EXERCISE BRIEF =>
In the data below, find the line containing "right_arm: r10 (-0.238", then set down that line and every later line up to and including the line containing "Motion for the", exactly.

DATASET CONTENT =>
========================

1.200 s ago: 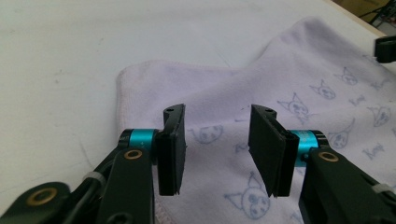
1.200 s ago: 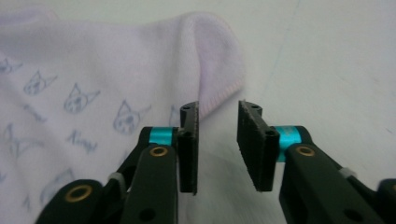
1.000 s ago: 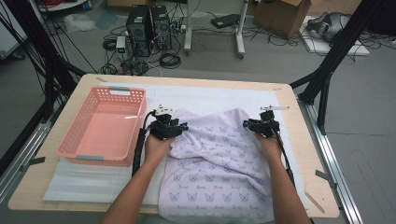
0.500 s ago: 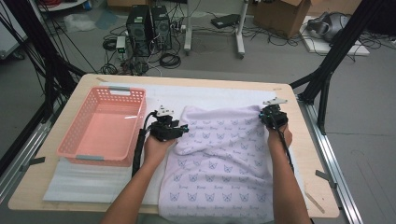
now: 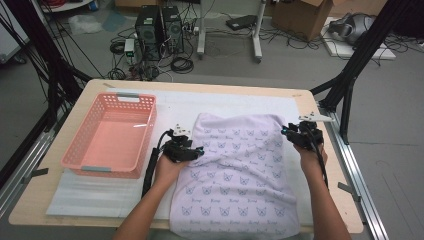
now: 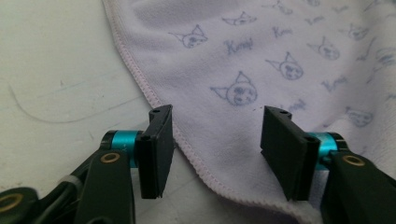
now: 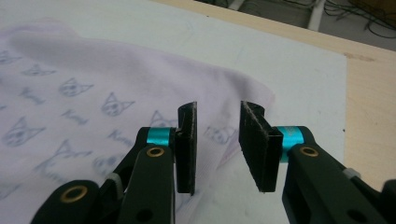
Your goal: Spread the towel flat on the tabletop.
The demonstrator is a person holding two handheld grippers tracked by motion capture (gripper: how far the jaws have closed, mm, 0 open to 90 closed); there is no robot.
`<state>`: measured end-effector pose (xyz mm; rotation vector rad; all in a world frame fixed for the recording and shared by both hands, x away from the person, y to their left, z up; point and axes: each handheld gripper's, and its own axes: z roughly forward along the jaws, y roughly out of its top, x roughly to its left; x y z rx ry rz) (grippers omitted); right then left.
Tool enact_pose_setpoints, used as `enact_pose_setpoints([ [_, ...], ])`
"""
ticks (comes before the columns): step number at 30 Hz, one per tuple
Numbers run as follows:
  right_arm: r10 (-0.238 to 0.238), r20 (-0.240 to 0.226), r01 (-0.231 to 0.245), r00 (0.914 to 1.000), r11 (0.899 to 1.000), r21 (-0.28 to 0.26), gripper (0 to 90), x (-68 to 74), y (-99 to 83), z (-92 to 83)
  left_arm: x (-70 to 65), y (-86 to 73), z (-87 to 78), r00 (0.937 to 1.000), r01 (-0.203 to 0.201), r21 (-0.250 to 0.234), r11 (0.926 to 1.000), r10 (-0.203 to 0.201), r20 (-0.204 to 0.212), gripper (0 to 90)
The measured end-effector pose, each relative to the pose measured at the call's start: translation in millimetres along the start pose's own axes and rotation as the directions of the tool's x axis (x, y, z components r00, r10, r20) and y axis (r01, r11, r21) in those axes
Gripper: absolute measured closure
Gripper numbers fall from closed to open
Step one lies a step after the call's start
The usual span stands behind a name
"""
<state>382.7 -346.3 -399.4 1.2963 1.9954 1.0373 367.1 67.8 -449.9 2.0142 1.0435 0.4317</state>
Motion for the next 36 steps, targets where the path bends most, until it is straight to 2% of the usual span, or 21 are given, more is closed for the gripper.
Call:
enact_pose_setpoints([
  [1,0.001,-0.006,-0.001,1.0,1.0,0.001,66.8,0.2,-2.6,-4.3,1.6,0.2,-1.0,0.9999,-0.005,-0.003,1.0,0.005,0.014,73.4],
  [2,-0.003,-0.013,0.003,0.9999,1.0,0.004,66.8,0.4,-5.4,-8.2,3.3,0.8,-1.0,0.9997,0.022,-0.004,0.9997,-0.022,0.003,83.3],
  [4,-0.002,-0.022,0.002,0.9997,1.0,0.006,66.6,0.6,-11.3,-14.8,8.1,1.2,-4.5,0.9922,0.038,-0.032,0.9988,-0.042,-0.118,87.0],
  [5,0.002,-0.03,-0.001,0.9996,1.0,0.008,66.4,0.6,-14.8,-17.5,14.5,0.5,-7.6,0.9851,0.076,-0.063,0.9951,-0.085,-0.15,88.7],
  [6,0.009,-0.039,-0.009,0.9992,1.0,0.018,65.9,1.1,-18.4,-19.8,21.4,-0.3,-10.4,0.9784,0.129,-0.091,0.9875,-0.141,-0.151,88.7],
  [7,0.008,-0.045,-0.007,0.999,1.0,0.025,65.7,1.6,-22.3,-21.6,26.1,-1.2,-12.5,0.9747,0.147,-0.104,0.9837,-0.162,-0.155,88.7],
  [9,0.01,-0.07,-0.006,0.9975,0.999,0.045,65.6,3.9,-33.4,-22.4,29.0,-2.5,-15.7,0.9722,0.121,-0.102,0.9873,-0.139,-0.188,88.7],
  [13,0.034,-0.091,-0.027,0.9953,0.996,0.082,66.0,5.5,-41.9,-12.3,29.3,-4.9,-17.4,0.9727,0.13,-0.116,0.9848,-0.149,-0.178,88.7],
  [17,0.068,-0.111,-0.056,0.9915,0.993,0.107,67.1,10.0,-44.7,5.1,31.7,-6.2,-16.9,0.9748,0.169,-0.124,0.9777,-0.185,-0.125,88.5],
  [20,0.117,-0.153,-0.1,0.9812,0.988,0.119,65.8,16.9,-43.3,17.5,33.5,-7.3,-18.3,0.9768,0.181,-0.125,0.9756,-0.193,-0.093,87.1],
  [22,0.1,-0.168,-0.081,0.9808,0.99,0.117,61.5,26.8,-41.2,23.9,33.2,-7.6,-17.9,0.9788,0.185,-0.114,0.9762,-0.193,-0.068,80.4],
  [24,0.042,-0.136,-0.025,0.9898,0.992,0.125,59.7,37.3,-38.2,28.6,31.5,-7.8,-16.4,0.9803,0.188,-0.105,0.9766,-0.193,-0.041,75.2],
  [25,0.038,-0.126,-0.022,0.9913,0.992,0.126,58.7,39.0,-37.0,29.8,29.7,-7.6,-15.5,0.9823,0.177,-0.095,0.9795,-0.182,-0.044,73.0],
  [27,0.099,-0.113,-0.083,0.9886,0.987,0.138,59.1,37.2,-35.2,33.3,27.3,-7.3,-13.8,0.9828,0.18,-0.085,0.9799,-0.183,-0.024,68.2],
  [28,0.113,-0.115,-0.096,0.9869,0.985,0.142,61.5,36.5,-34.9,33.7,26.1,-7.3,-12.7,0.9837,0.177,-0.08,0.981,-0.179,-0.019,67.6],
  [29,0.116,-0.113,-0.1,0.9867,0.985,0.144,74.2,35.8,-34.1,33.9,24.8,-7.4,-11.7,0.9847,0.172,-0.074,0.9823,-0.174,-0.017,67.6],
  [30,0.11,-0.145,-0.088,0.9832,0.985,0.149,85.5,35.2,-33.7,33.9,24.0,-7.7,-10.6,0.986,0.165,-0.066,0.9841,-0.166,-0.013,68.0],
  [32,0.065,-0.133,-0.044,0.989,0.986,0.159,87.0,35.4,-31.0,34.0,22.3,-7.5,-10.1,0.9889,0.147,-0.055,0.9876,-0.148,-0.017,76.4],
  [33,-0.005,-0.049,0.013,0.9988,0.986,0.168,87.3,33.1,-27.1,34.4,21.6,-7.3,-10.0,0.991,0.132,-0.056,0.9897,-0.133,-0.017,87.5],
  [34,-0.005,-0.049,0.013,0.9988,0.986,0.168,87.3,33.1,-27.1,34.4,20.7,-7.1,-10.2,0.993,0.114,-0.052,0.9921,-0.116,-0.024,87.5],
  [36,-0.054,0.034,0.047,0.998,0.983,0.178,87.6,27.2,-23.6,34.8,20.5,-7.2,-10.6,0.9941,0.1,-0.056,0.9934,-0.102,-0.037,89.6],
])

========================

TASK RESULT =>
  right_arm: r10 (-0.238 to 0.238), r20 (-0.240 to 0.226), r01 (-0.231 to 0.245), r00 (0.914 to 1.000), r11 (0.899 to 1.000), r21 (-0.28 to 0.26), gripper (0 to 90), x (-68 to 74), y (-99 to 83), z (-92 to 83)
  left_arm: x (-70 to 65), y (-86 to 73), z (-87 to 78), r00 (0.937 to 1.000), r01 (-0.203 to 0.201), r21 (-0.250 to 0.234), r11 (0.926 to 1.000), r10 (-0.203 to 0.201), r20 (-0.204 to 0.212), gripper (0 to 90)
The measured end-effector pose, each relative to the pose measured at the call's start: translation in millimetres along the start pose's own axes and rotation as the directions of the tool's x axis (x, y, z components r00, r10, r20) and y axis (r01, r11, r21) in those axes
Gripper: absolute measured closure
Gripper numbers fall from closed to open
Step one lies a step after the call's start
The usual span stands behind a name
"""
<state>382.7 -346.3 -399.4 1.2963 1.9954 1.0373 367.1 67.8 -449.9 2.0142 1.0435 0.4317</state>
Motion for the next 36 steps, targets where the path bends most, until it is straight to 2% of the usual span, or 21 are given, more is closed for the gripper.

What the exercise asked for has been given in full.